--- START ---
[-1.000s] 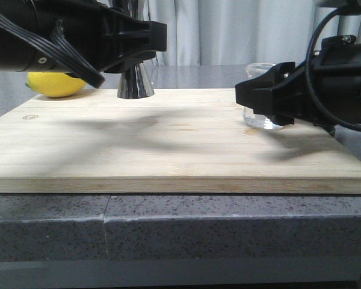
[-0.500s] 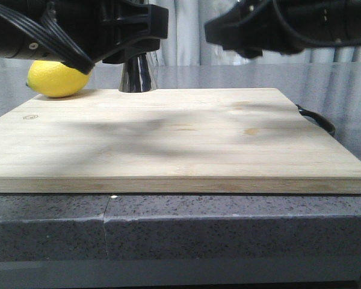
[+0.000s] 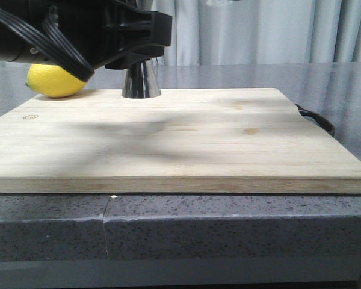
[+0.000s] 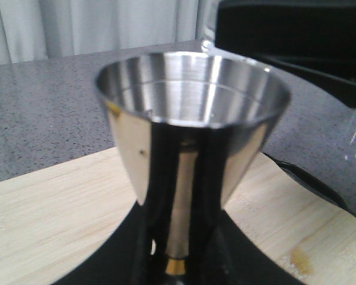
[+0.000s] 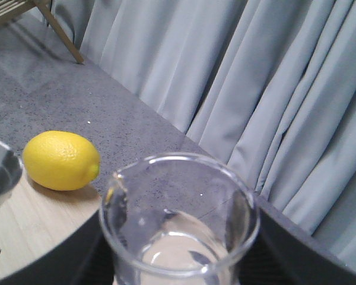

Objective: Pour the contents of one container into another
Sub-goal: 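Lift the beaker with the right gripper and raise the jigger with the left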

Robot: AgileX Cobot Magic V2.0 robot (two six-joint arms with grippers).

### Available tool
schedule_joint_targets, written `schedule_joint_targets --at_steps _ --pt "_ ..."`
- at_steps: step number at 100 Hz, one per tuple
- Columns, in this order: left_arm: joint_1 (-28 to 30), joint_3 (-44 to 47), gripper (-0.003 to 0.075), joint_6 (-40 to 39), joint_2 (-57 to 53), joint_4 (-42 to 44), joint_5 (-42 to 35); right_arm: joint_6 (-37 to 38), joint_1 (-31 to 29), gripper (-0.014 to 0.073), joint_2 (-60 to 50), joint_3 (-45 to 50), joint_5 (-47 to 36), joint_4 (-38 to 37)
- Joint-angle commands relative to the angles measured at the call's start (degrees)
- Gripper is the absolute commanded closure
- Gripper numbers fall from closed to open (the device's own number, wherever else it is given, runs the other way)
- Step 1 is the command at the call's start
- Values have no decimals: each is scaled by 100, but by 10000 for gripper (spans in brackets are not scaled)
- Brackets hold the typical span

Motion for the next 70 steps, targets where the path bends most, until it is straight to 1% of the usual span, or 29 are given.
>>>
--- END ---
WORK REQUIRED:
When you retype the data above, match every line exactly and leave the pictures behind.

RESULT BELOW:
[-1.000s] 
[-0.500s] 
[+0.000s] 
[+0.000s] 
[+0.000s] 

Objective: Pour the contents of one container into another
Sub-goal: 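Lift the beaker with the right gripper and raise the jigger with the left
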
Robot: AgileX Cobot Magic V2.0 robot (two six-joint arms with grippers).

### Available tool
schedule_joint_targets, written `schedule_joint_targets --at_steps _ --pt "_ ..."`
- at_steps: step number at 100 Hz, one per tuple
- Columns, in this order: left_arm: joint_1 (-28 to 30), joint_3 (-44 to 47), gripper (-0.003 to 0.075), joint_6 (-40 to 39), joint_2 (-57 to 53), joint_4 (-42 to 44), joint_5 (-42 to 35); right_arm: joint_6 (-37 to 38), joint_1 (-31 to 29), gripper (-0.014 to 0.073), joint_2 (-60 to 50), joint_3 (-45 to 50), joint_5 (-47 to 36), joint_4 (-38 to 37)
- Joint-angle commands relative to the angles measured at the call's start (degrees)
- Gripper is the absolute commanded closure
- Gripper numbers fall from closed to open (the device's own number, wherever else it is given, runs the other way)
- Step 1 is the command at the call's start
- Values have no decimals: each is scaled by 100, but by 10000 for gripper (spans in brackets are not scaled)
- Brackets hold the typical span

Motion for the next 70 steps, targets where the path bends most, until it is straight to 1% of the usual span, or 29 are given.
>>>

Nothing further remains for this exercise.